El hombre sin nombre




Para escuchar con un bolero.


Los tacones de René llenaban el vacío de la calle con una estridencia que marcaría  el ritmo de la noche.  Caminaba cansada tentando a la suerte, harta del peso de los días que nacían y morían sin que algo extraordinario sucediera. Quería una cerveza. Entró a una pequeña cantina escondida en una esquina empedrada que se erigía orgullosa y solitaria como un oasis en el desierto en el que aquella ciudad se convertía por las noches.
 Era un lugar legendario, de él se decían muchas cosas a las que ella nunca  tomó importancia. Nunca perteneció a esos lugares, ni le gustaban; pero estaba cansada y quería una cerveza. Allí dentro un hombre sin nombre iba ya en la segunda botella. Ocupaba el centro de una mesa enorme llena de gente, vociferaba, hacía ademanes, pedía más alcohol, exigía con cada acto ser el centro de atención.  
Cuando René atravesó la puerta, límite de la cordura, Él se sintió atraído por ella  con una fuerza extraordinaria, fuerza que condena los encuentros casuales. El hombre sin nombre la miró como se mira por primera vez algo con lo que se ha soñado antes: con deseo y con pudor, con tierna y serena lujuria.
Ella puso los ojos en sus ojos más del tiempo que un tipo como ese podía soportar sin sentirse provocado. Al mirarlo, le enfermó su egolatría, y pudo también olfatear el peligro combinado con el perfume que se escondía debajo de su camisa. Ese hombre no se parecía a todos los hombres, algo había en su porte y en su ruido que le hicieron ver una debilidad subterránea que le llamó la atención. Peligro.
René tentaría a la suerte de nuevo. Había llegado a ese lugar por la mera intuición que se le despierta a  una mujer después de las nueve de la noche. Cuando la oscuridad se hace posible. Lo miró fijamente con todo el brillo de sus ojos, con sus pestañas barrió la mirada más avasalladora que aquel tipo había visto en mucho tiempo y salió del lugar.
Esperó afuera mientras el frío la cobijaba con crueldad. Se había convertido en una mujer paciente. De pronto, el hombre sin nombre apareció junto a ella. Buscando un pretexto para conversar. La noche era vieja y mojada. La lluvia se hizo notar y con su cortina de agua les armó el escenario perfecto para seguir jugando.
Él le ofreció un cigarro. Ella lo rechazó. Tenía frío. Ella le dijo bésame. Él la besó.

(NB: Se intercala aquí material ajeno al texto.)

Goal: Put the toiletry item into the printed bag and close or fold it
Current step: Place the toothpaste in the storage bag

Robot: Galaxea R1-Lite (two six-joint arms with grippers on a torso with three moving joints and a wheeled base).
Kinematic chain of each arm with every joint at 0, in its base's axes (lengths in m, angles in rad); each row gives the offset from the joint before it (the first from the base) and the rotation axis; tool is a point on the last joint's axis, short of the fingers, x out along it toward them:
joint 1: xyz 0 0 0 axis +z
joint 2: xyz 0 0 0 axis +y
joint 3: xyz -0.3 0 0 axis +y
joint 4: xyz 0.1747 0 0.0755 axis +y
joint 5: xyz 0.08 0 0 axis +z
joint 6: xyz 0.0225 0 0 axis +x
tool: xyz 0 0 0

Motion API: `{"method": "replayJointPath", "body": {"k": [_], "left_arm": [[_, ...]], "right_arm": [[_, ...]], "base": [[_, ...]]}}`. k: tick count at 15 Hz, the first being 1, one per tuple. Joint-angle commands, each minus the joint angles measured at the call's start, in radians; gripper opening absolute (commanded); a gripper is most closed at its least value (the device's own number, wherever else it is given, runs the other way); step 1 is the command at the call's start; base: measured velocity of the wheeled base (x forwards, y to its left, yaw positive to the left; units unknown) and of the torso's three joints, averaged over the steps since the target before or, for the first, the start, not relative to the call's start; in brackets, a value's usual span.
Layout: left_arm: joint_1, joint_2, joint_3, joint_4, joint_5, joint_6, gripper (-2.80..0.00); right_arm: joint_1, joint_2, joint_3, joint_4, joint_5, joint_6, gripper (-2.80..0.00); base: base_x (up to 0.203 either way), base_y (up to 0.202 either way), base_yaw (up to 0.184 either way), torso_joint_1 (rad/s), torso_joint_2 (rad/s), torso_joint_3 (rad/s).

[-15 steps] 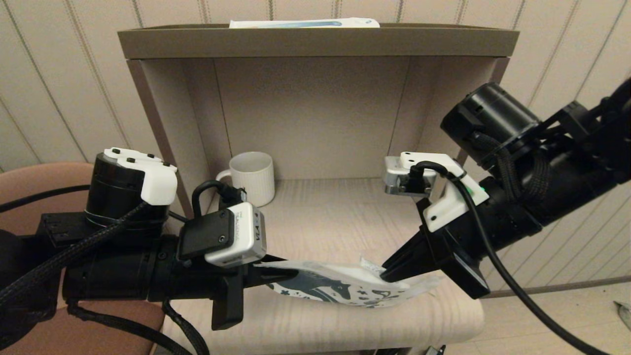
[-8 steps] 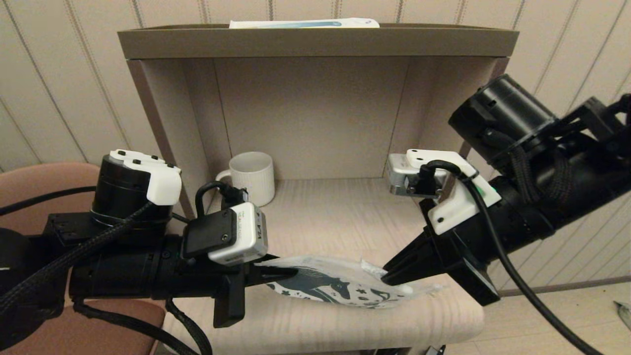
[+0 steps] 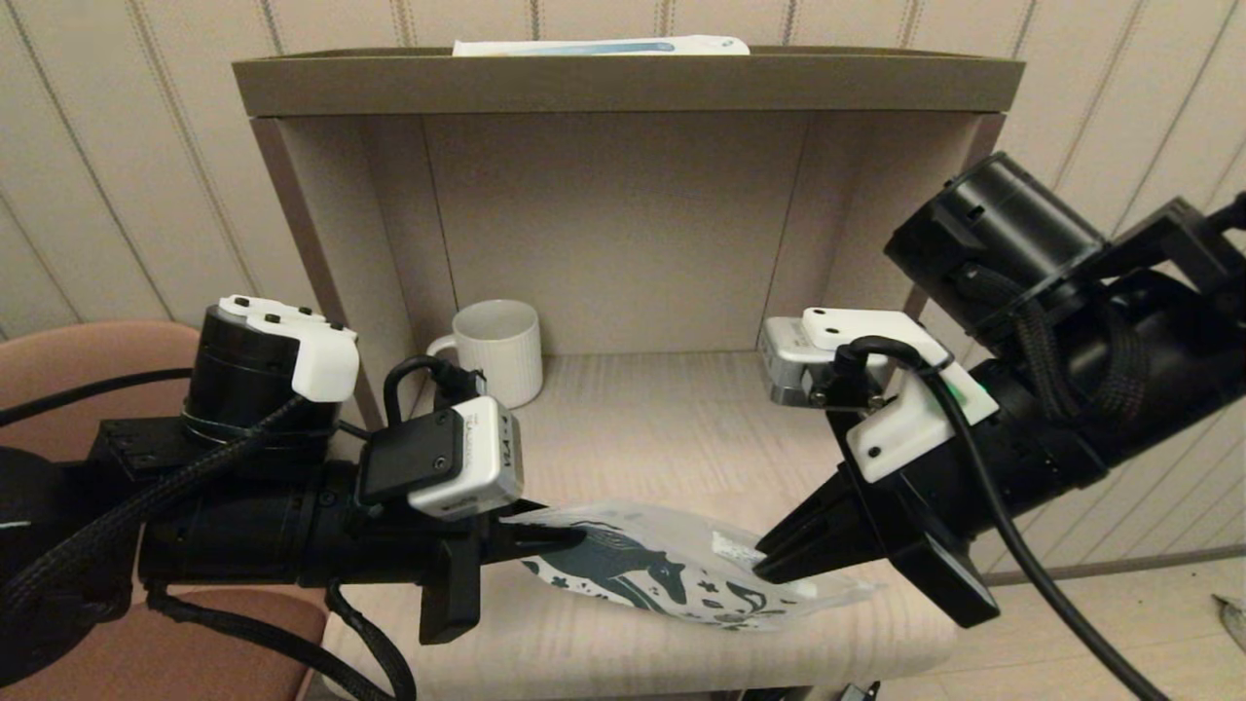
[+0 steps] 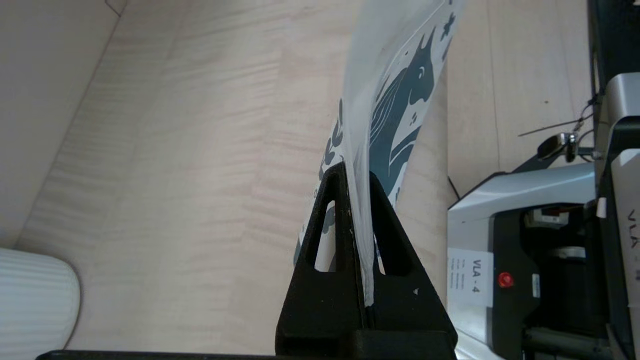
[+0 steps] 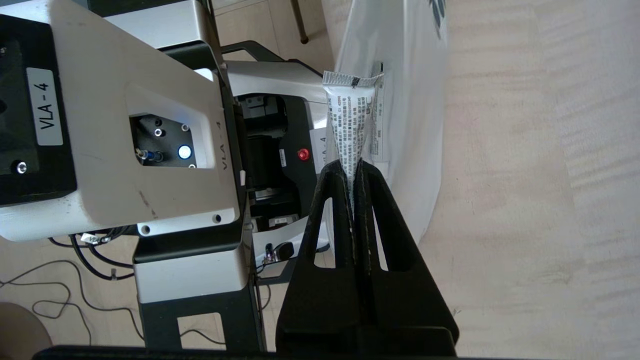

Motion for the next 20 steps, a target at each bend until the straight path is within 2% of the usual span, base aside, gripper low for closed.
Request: {"method": "replayJointPath", "body": {"k": [1,12,13,20], "left_arm": [[0.001,0.003,-0.003,-0.002,-0.003,-0.003,-2.8],[0.002,0.01,-0.003,-0.003,-0.005,-0.005,-2.8],[0.0,0.01,-0.005,-0.003,-0.005,-0.005,-2.8],[0.001,0.01,-0.006,-0.006,-0.005,-0.005,-2.8]], "right_arm": [[-0.001,0.002,0.0,0.003,0.003,-0.003,-2.8],[0.002,0.003,-0.005,0.005,-0.004,-0.003,-2.8],[0.002,0.001,-0.002,0.003,-0.004,-0.002,0.0],[0.001,-0.008,-0.005,0.003,-0.004,-0.003,0.0]], "base": [[0.0,0.0,0.0,0.0,0.0,0.0],[0.0,0.0,0.0,0.0,0.0,0.0],[0.0,0.0,0.0,0.0,0.0,0.0],[0.0,0.0,0.0,0.0,0.0,0.0]]}}
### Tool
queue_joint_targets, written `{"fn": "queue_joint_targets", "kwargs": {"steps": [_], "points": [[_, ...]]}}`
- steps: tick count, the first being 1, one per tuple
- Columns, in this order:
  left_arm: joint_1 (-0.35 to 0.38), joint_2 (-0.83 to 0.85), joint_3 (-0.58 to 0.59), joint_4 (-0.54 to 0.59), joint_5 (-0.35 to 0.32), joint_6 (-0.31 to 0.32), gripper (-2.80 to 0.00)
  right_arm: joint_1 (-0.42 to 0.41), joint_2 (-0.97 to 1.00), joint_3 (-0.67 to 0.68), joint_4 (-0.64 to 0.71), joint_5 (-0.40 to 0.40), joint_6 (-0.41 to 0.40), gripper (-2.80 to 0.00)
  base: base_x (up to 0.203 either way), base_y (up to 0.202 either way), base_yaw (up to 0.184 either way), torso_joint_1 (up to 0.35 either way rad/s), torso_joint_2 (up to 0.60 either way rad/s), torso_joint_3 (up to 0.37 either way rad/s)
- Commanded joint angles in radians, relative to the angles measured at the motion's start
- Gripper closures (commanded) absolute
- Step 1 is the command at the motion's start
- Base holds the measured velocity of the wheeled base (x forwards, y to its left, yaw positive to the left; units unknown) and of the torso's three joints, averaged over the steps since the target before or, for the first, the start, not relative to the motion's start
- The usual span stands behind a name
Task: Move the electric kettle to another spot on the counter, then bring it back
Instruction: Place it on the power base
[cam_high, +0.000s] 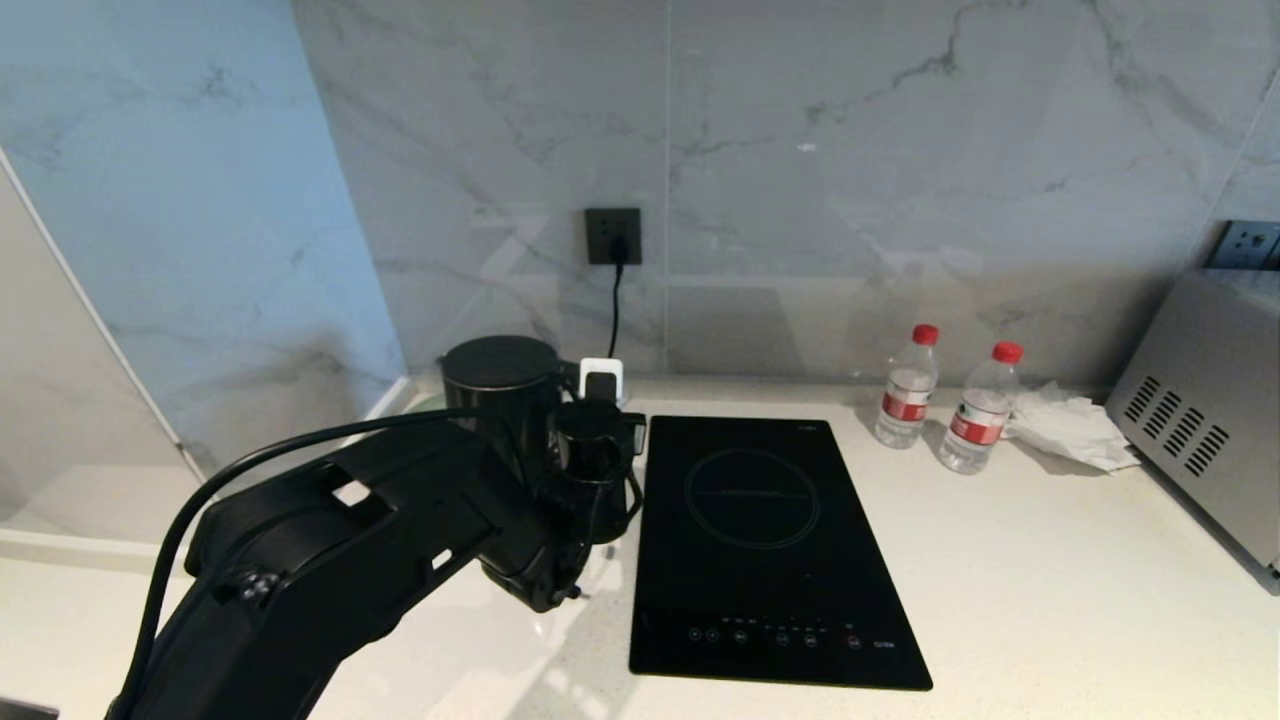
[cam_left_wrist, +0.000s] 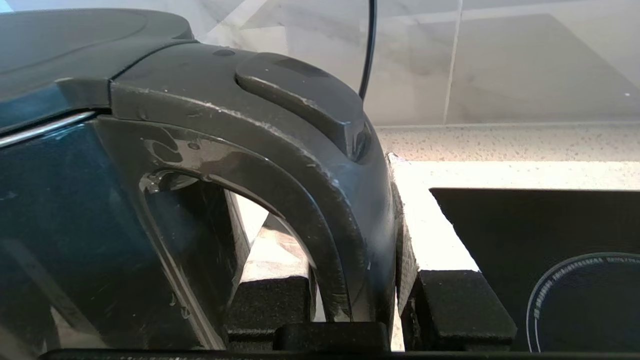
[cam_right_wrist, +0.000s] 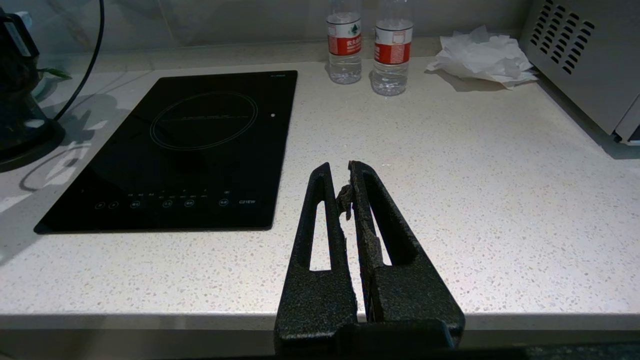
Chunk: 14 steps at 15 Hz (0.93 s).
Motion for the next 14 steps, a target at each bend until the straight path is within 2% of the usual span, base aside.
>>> {"fn": "queue_joint_targets", "kwargs": {"steps": [1,4,6,9,14], "points": [[0.000,0.005,-0.025,0.007,0.006,0.001,0.00,0.000,0.002,0.000,0.000,0.000,0.000,0.00,0.000,0.000,0.000,0.000,0.00,0.000],[-0.003,-0.017,-0.011,0.021,0.013,-0.001,0.00,0.000,0.002,0.000,0.000,0.000,0.000,0.00,0.000,0.000,0.000,0.000,0.00,0.000],[-0.008,-0.019,-0.002,0.020,0.042,-0.018,0.00,0.000,0.002,0.000,0.000,0.000,0.000,0.00,0.000,0.000,0.000,0.000,0.00,0.000],[-0.014,-0.036,0.030,0.021,0.043,-0.046,0.00,0.000,0.002,0.000,0.000,0.000,0.000,0.00,0.000,0.000,0.000,0.000,0.00,0.000],[-0.050,-0.046,0.006,0.048,0.043,-0.051,0.00,0.000,0.002,-0.001,0.000,0.000,0.000,0.00,0.000,0.000,0.000,0.000,0.00,0.000]]}}
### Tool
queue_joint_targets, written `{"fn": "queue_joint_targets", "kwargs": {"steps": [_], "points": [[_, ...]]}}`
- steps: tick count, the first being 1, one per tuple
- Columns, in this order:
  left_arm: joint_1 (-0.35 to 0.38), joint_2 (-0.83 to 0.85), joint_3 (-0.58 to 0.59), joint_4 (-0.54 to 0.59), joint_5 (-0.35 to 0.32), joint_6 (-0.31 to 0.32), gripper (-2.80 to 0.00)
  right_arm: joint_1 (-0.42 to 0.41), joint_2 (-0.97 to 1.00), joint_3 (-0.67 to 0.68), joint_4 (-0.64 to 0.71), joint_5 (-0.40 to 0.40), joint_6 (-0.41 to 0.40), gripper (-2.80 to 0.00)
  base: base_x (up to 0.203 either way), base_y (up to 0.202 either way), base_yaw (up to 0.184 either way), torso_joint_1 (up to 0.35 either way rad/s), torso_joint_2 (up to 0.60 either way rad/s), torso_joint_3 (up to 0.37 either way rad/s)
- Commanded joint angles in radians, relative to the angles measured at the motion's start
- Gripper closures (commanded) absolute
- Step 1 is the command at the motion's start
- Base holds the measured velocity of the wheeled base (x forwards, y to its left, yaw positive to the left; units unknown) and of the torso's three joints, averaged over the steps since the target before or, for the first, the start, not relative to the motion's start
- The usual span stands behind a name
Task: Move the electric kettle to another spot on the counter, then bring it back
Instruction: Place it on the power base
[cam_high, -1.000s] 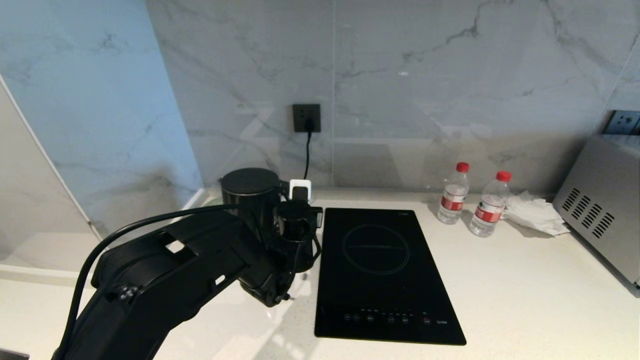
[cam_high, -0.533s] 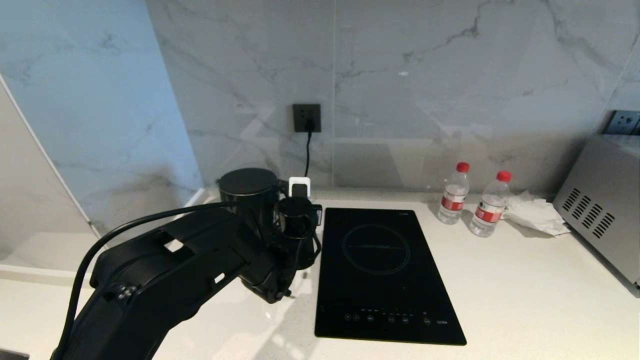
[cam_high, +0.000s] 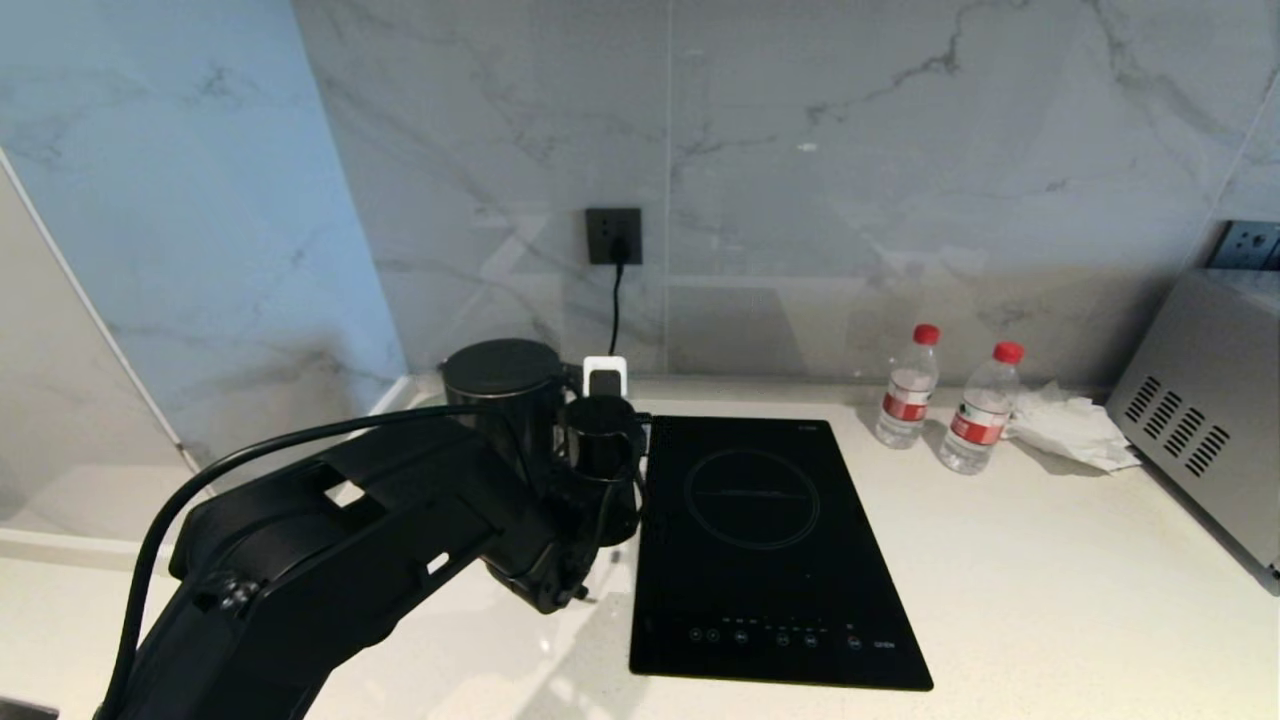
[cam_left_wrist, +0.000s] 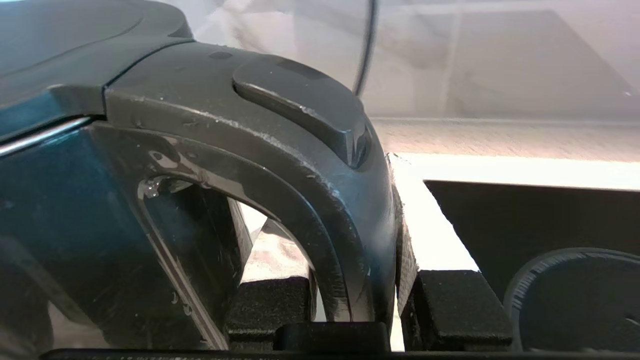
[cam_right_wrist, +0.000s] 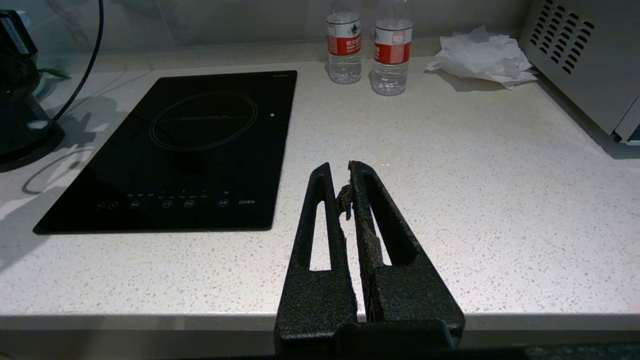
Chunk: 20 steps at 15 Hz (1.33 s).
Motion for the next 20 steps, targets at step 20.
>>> {"fn": "queue_joint_targets", "kwargs": {"steps": [20], "points": [[0.027,0.030,0.031,-0.009,0.001,-0.004,0.00,0.000,0.002,0.000,-0.001,0.000,0.000,0.00,0.000,0.000,0.000,0.000,0.00,0.000]]}}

Dicen que besar a un hombre se parece a salvarlo. Puede ser. Puede no ser. Besar a un hombre también se parece a hundirlo, a envenenarlo. A hundirse y a envenenarse con él. Besar a un hombre significa perderse en un momento congelado e infinito que no va a tener marcha atrás. Nada vuelve y a veces nada va.
Esa distancia apenas perceptible antes de dar un beso es la más grande de las distancias.  El beso terminó.  No se miraron después de eso, pero él le acomodo el cabello que al aire le había alborotado con elegancia.
Ya no tengo corazón, llegaste tarde. Le dijo el hombre sin nombre como si durante años hubiera estado esperando a quién decirle aquella frase.  Pero a ella no le interesaba estar con un hombre que tuviera corazón. ¿Es que alguno lo tenía? Estaba acostumbrada a los miedos, a las armaduras, a los rechazos. Era aquella afirmación un completo NO disfrazado de poesía. Un límite bien marcado entre las cosas que podrían suceder y las que no. ¿Qué hace una mujer cuando ha sido despreciada? Marchitarse. Poco a poco.
No hay opciones ni caminos que te salven del deseo, ambos lo sabían, por eso decidieron caminar en un común acuerdo que firmaron cuando su beso terminó, como si las palabras no hicieran falta. Porque somos animales enjaulados en el mito de la civilización, pero nuestros cuerpos hablan y se entienden en su peculiar lenguaje.
Recorrieron  esa calle que parecía una serpentina de cemento. Las luces de los charcos les reflejaban en la mirada. René caminó con él, entró a su casa con él, hizo el amor con él, durmió con él. Despertó con él.
Ya no tengo corazón, llegaste tarde. Esas palabras le pasaron por la mente como una ráfaga de hielo. Descubrió de nuevo el no, el miedo, el límite imposible de atravesar, el cansancio del hombre sin nombre. Un chispazo en el corazón le recordó su esperanza y aquel hombre dormido estaba cansado de todas las formas en las que un hombre sin nombre puede estarlo.
El sol rasguñaba la ventana.
Ella aún tenía corazón y supo irse a tiempo.